- **Assigned task**
Check each line of the listing for the word "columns" and report how many lines contain it, giving nothing but the number.
(Information shown)
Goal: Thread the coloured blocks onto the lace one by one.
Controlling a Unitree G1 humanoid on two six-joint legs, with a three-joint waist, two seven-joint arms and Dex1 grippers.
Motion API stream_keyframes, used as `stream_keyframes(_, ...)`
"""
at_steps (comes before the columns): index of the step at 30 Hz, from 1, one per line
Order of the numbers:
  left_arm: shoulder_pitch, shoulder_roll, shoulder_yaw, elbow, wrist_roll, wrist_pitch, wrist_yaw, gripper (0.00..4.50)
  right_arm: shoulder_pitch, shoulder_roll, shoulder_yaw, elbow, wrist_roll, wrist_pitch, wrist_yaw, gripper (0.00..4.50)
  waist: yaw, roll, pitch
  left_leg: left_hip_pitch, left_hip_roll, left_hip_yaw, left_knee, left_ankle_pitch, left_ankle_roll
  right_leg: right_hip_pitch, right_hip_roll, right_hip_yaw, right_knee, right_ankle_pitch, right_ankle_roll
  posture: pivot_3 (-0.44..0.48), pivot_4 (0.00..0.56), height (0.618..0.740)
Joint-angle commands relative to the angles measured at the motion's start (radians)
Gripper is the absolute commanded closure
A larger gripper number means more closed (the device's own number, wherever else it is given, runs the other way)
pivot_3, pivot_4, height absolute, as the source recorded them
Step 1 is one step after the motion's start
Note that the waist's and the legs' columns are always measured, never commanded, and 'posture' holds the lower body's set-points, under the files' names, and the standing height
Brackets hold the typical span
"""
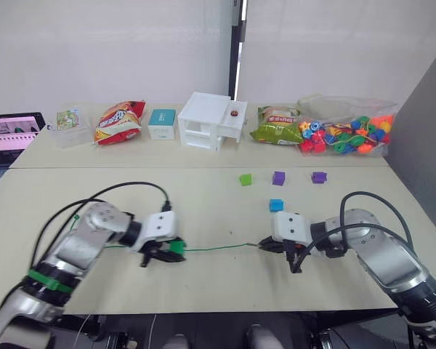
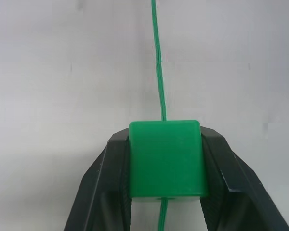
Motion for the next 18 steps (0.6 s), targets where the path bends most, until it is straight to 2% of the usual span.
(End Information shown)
- **Response below**
2